Em março do ano passado fui a Paris.
E por lá visitei, a 31, na Philarmonie de Paris, uma grande exposição evocativa
da vida e carreira de David Bowie. No sábado, 9 de Janeiro, fui à Casa da
Cultura revisitar Américo Ribeiro, na abertura de uma coleção de inéditos do
seu vasto espólio. Nada a ver? Muito a ver. E não é de comparação que falo. Que
não faz sentido em tão díspares galáxias. Só de olhares paralelos. De
coexistências no ser.
Para além do gosto particular pela
imagem, e pela capacidade de viajar no tempo que a sensibilidade e a formação
académica me concedem, diviso, entre a riqueza de meios e recursos da exposição
de Londres/Paris e a modéstia de umas fotos expostas numa sala de um pequeno
centro cultural de uma cidade média de um país periférico, um universo
paralelo. O da comunicação. Olhar o mundo e devolver esse olhar aos outros. Sob
a forma de uma fotografia ou de uma canção.

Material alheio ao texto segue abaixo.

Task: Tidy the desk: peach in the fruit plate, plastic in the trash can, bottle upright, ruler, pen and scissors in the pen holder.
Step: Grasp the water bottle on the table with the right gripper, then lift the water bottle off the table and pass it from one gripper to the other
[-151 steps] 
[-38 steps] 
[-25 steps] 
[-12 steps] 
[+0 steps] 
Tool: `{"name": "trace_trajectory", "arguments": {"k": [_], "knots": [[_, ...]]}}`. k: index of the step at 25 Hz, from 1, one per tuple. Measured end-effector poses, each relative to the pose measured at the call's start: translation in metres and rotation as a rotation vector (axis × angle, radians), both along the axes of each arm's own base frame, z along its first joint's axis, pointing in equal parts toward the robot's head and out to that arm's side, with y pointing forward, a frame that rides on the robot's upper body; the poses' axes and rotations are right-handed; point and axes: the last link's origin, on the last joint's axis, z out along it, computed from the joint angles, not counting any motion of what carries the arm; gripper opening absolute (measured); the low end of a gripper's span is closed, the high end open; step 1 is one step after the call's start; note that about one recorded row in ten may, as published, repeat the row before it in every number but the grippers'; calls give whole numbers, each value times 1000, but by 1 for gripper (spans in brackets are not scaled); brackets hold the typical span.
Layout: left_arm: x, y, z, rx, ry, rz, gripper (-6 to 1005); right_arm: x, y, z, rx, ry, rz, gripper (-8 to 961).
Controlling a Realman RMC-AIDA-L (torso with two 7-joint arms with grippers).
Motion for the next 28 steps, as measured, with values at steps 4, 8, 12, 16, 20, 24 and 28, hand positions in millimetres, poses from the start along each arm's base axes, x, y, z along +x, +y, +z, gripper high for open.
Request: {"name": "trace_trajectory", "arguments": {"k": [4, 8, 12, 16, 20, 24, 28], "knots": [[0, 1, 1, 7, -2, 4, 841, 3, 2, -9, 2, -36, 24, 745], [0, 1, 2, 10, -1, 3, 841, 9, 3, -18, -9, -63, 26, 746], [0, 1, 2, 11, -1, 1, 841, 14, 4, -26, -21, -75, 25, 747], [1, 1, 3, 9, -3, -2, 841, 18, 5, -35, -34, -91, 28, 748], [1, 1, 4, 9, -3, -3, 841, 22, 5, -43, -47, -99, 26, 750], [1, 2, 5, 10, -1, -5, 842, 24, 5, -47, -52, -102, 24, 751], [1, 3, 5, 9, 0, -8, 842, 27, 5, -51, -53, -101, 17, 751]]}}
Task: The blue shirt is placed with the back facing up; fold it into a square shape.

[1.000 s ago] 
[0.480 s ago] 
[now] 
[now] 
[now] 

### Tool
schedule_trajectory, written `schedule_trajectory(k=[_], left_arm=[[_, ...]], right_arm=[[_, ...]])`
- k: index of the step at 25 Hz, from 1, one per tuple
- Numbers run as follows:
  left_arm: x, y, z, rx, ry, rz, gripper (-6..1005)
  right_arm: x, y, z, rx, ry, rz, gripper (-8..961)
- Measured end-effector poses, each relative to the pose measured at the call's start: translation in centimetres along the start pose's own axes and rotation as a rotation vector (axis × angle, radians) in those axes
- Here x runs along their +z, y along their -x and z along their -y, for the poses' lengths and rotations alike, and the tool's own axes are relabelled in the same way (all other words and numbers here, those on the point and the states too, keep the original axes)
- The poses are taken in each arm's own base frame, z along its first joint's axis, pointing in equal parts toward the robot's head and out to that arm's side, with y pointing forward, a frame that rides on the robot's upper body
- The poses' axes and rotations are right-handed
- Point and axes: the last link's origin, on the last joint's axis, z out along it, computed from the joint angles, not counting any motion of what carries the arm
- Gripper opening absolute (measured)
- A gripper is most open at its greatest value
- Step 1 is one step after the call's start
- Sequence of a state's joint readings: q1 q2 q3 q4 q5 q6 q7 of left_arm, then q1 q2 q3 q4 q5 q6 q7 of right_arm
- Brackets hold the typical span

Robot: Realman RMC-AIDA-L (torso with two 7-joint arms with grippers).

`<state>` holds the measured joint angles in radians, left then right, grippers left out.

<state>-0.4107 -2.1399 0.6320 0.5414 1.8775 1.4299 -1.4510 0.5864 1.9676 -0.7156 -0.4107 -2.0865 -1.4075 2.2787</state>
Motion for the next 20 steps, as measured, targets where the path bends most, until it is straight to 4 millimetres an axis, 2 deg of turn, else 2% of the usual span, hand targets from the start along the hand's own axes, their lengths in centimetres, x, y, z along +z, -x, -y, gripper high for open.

Que seria da cidade, da sua memória
icónica, sem esse acervo onde couberam todos os que antes de nós por cá viveram?
Onde coube toda a vida da cidade, do rio, das cercanias, dos bairros em devir
onde antes havia musgo e lavadeiras, das relações, dos rituais…
Que impacto para um familiar de
retratado, para um habitante mais atento, para um amante da cidade que por ela
estuda e pugna, ou mesmo para um visitante ocasional, têm essas belíssimas
fotos a preto e branco?
Que prazer induzem? Que saudades transportam?
Que interrogações provocam?
Ora estas mesmas perguntas não se
podem fazer a milhões de fãs de Bowie, que hoje acordaram mais pobres?
Tenho amigos, daqueles mais novos,
que sabem tudo sobre músicas e músicos, e tendências e pedaços de letras, (se calhar
até os temas inteiros), que se sentaram todo o dia sobre a perda. E ficaram nela,
chorando um quase parente, desfiando fatias de carreira, que o mesmo
é dizer pedaços das suas vidas, ouvindo o preto e branco de Blackstar, mas cheios de
vontade de pegar nos vermelhos de Ziggy.
Eles talvez não saibam, mas as
memórias a preto e branco de um passado distante de uma pequena cidade podem ser
menos esfuziantes, mais singelas, mas tão belas, e calar tão fundo, como
aquela avalanche multicolor, multissensorial, do universo de Mr. David Robert Jones, no parque de La Villete.
Impacto, memórias, legados… O mundo
não fica mais pobre. Enriquece-se sempre que certas pessoas por ele passam. E
nós nele.
Porque teremos sempre o legado do
Américo para perceber o que fomos. E o Bowie para voltar à juventude, e ouvir e
dançar.
Trazê-los aqui aos dois, no mesmo
texto, foi uma bizarria sem tamanho? “I feel free”.